Neural Network Systems Techniques and Applications: Implementation Techniques

Neural Network Systems Techniques and Applications: Implementation Techniques

by Cornelius T. Leondes (editor)
Published by Academic Press, San Diego, CA, 1998
401 pages, $70

reviewed by
Dan Simon
Innovatia Software
dansimon@innovatia.com

This book, the third volume in its series, contains eight academically-oriented research monographs. Each monograph discusses a different facet of neural network implementation.

The first contribution is about recurrent neural networks (RNNs). RNNs are very general networks in that their neurons contain feedforward, feedback, and lateral connections. This chapter is an impressive treatise, highly mathematical and theoretical, and contains some original and previously unpublished contributions. The chapter views RNNs as a nonlinear control system, and as such may be particularly interesting to readers of Control Engineering Practice. The authors use rigorous mathematics to discuss the observability, identifiability, minimality, and controllability of both continuous-time and discrete-time RNNs. The chapter closes with a list of open problems related to the topics under discussion.

The second chapter is about Botzmann machines, which are recurrent stochastic neural networks with binary outputs. A Boltzmann machine without any hidden layers can be viewed as a stochastic version of a Hopfield network. However, a Boltzmann machine can also contain hidden layers. This type of network is particularly interesting from a statistical point of view in that it can be used to estimate the parameters of an exponential probability distribution. The authors discuss various ways of training Boltzmann machines for this purpose. This chapter is more practical than the first chapter in that it provides some simple numerical examples of the training methods and draws conclusions based on the results.

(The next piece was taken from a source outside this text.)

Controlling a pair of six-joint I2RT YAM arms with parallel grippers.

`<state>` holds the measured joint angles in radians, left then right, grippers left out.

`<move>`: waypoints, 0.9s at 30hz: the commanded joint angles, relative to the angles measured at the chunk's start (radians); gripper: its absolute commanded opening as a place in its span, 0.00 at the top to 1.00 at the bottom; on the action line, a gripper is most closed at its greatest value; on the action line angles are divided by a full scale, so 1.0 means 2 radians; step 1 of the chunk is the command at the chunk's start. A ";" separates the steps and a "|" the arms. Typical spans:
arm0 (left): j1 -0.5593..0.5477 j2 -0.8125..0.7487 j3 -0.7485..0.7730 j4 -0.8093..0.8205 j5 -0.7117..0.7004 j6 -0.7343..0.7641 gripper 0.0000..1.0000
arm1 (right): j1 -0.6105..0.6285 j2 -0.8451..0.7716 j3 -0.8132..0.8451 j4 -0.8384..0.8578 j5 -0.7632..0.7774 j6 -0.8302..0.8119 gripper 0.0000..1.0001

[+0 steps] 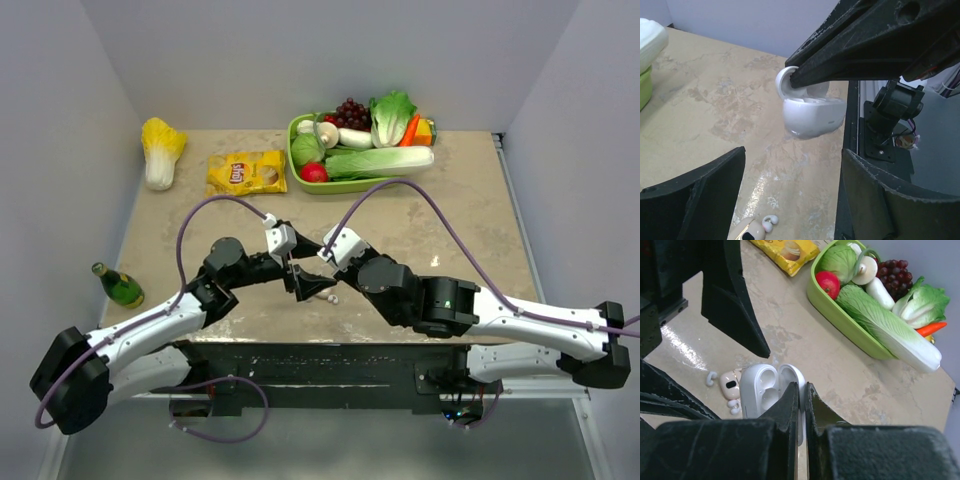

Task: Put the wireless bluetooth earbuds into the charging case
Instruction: Adjust the charging case.

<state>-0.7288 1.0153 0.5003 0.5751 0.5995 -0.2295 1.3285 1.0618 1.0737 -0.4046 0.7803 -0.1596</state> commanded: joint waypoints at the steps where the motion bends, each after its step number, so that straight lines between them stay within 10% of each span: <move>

The third chapter is an excellent and comprehensive treatment of constructive training techniques for classification and regression networks. Classification networks assign an input to one of a number of distinct output classes, and regression networks provide a continuous mapping between inputs and outputs. Constructive algorithms not only optimize the typical network parameters (weights, thresholds, etc.) but also determine the architecture of the network. These techniques typically have the advantages of fast training times and good incremental learning of new data. They also have some basis in biological neural learning. However, they exhibit a tendency to overtrain. This chapter discusses several constructive training algorithms, including some that add entire subnetworks, some that prune an already-trained network, and some that use variable activation functions to add further flexibility. The comprehensiveness of this chapter can be seen by the 143 references listed at the end.

The fourth contribution discusses the relatively new topic of modular neural networks. Modularity is a fundamental engineering principle. A modular neural network is a group of loosely connected neural networks (just as a neural network is a group of loosely connected neurons). The authors survey various ways of connecting neural networks and provide some experimental results. The use of modular neural nets simplifies training, because if a task can be broken into several simpler subtasks, then separate networks can be trained more easily to solve the subtasks. The authors also touch on constructive training for modular networks, in which new modules are added to a network during training.

The fifth chapter is an extensive and excellent discussion of neural networks as associative memories. The authors study the subject from a dynamic systems point of view, noting that dynamic systems can contain equilibrium points. Stable equilibria are known as attractors. An associative memory can be viewed as a dynamic system whose attractors represent stored memory patterns. Hence the retrieval of a stored pattern is not a direct mapping, but rather a process by which the network's state reaches equilibrium. The authors present many associative memory architectures, discuss their stability and convergence properties, and delve into strategies for encoding associative memories from given desired attractors. They also discuss the tradeoff between storage capacity and error-correcting ability. Several interesting examples illustrate the principles of this chapter.

The sixth study is perhaps the most unusual in the book. The authors propose a logical and philosophical basis for the design and construction of neural networks. They discuss the reasons why neural networks are (or should be) designed as they are. They quote ancient Chinese philosophers, dissect the meaning of induction, and finally end up with a neural architecture named an Inductive Logic Unit (ILU). The chapter concludes with a simulation of an ILU. Overall the chapter is far-sighted and thought-provoking, although it may be difficult for most engineers to firmly grasp.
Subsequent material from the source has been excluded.